Reheating from frozen: Bake from frozen at 375°F (190°C) for 15 to 20 minutes, or until heated through. You can also warm them directly in sauce during the last 10 minutes.
Simmering in sauce: For best texture, bake the meatballs first so they hold together well, then add them to sauce in the last 5 to 10 minutes.
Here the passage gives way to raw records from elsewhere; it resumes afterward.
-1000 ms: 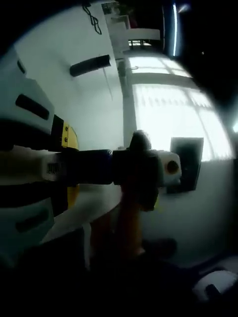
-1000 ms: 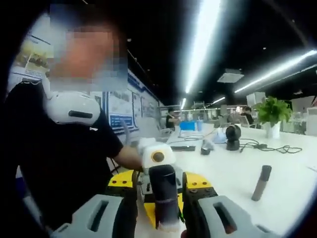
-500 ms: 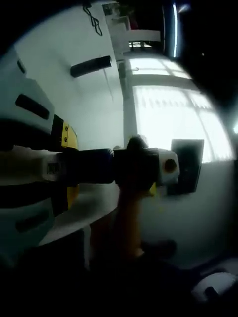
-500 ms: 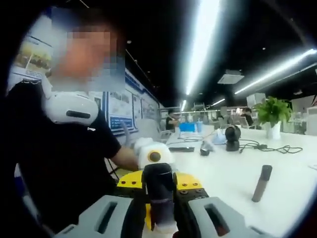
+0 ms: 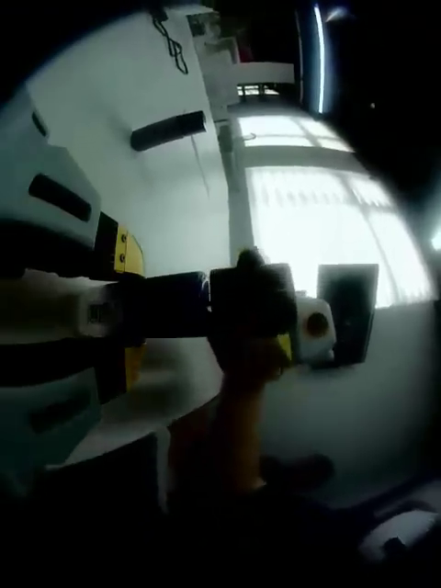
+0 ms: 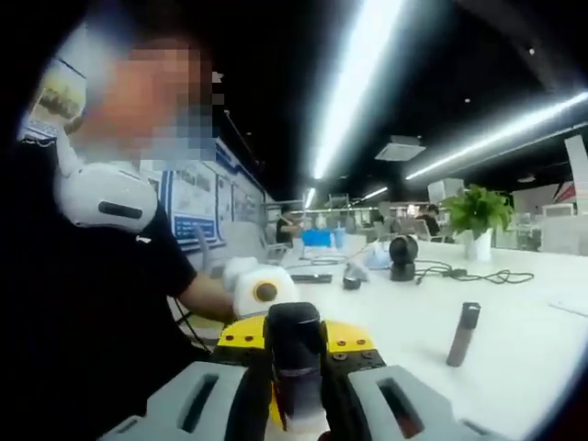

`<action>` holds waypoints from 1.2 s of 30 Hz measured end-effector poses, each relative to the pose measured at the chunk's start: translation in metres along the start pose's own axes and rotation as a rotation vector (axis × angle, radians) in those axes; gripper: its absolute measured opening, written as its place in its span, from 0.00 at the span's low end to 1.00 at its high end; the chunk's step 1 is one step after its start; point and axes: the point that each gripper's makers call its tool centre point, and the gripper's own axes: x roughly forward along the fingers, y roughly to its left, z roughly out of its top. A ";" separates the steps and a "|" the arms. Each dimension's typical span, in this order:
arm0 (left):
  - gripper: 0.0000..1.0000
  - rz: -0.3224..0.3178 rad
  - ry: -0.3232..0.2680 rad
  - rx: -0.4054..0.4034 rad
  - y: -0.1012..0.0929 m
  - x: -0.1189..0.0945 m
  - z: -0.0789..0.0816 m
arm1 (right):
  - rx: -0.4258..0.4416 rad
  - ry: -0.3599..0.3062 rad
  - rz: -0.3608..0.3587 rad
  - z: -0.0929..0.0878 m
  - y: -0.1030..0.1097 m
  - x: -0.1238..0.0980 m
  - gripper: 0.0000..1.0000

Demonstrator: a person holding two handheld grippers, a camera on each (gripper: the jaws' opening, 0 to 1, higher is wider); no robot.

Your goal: Pick up cosmetic bottle twist off cap place on table pick up cap screw tight cap place on table

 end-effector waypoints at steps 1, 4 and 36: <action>0.14 0.004 0.000 0.002 0.001 0.000 0.000 | 0.000 0.000 -0.013 0.000 0.000 0.000 0.14; 0.14 0.008 0.001 0.001 0.001 0.000 0.000 | -0.010 0.000 -0.058 0.000 0.000 -0.001 0.14; 0.14 0.122 0.017 -0.011 0.013 0.000 -0.001 | -0.034 -0.025 -0.671 -0.002 -0.016 -0.010 0.14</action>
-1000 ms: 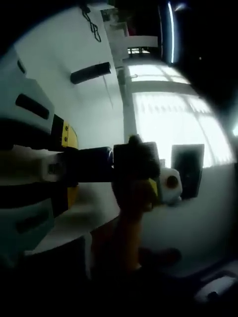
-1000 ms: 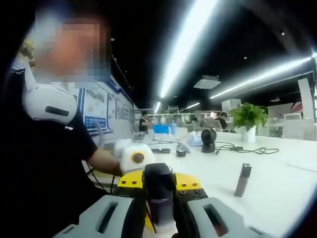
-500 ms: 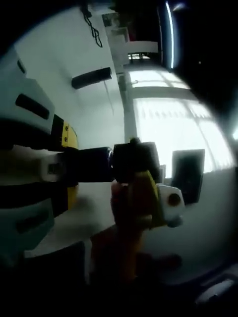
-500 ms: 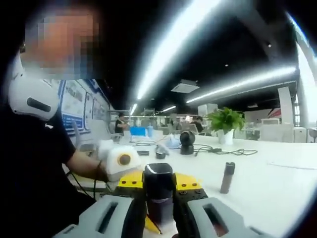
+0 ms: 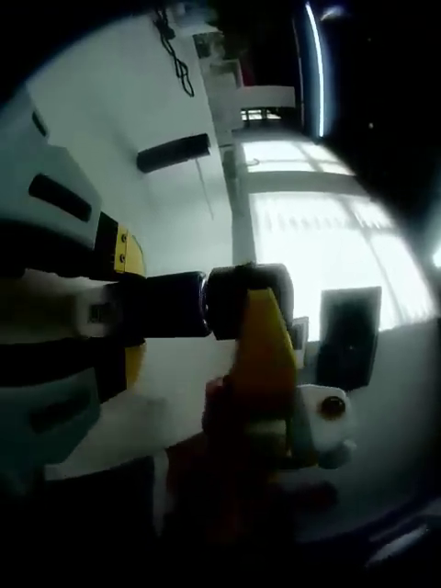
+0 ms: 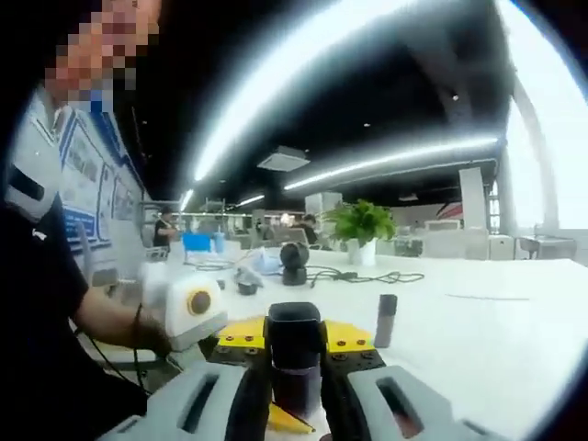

Gluten-free option: Use tamari instead of soy sauce and swap in a good all-purpose gluten-free flour blend. The texture may be slightly softer depending on the blend used.
Oil-free option: Sauté the onion and garlic in a splash of water or broth instead of oil. Bake the meatballs on parchment or a silicone baking mat.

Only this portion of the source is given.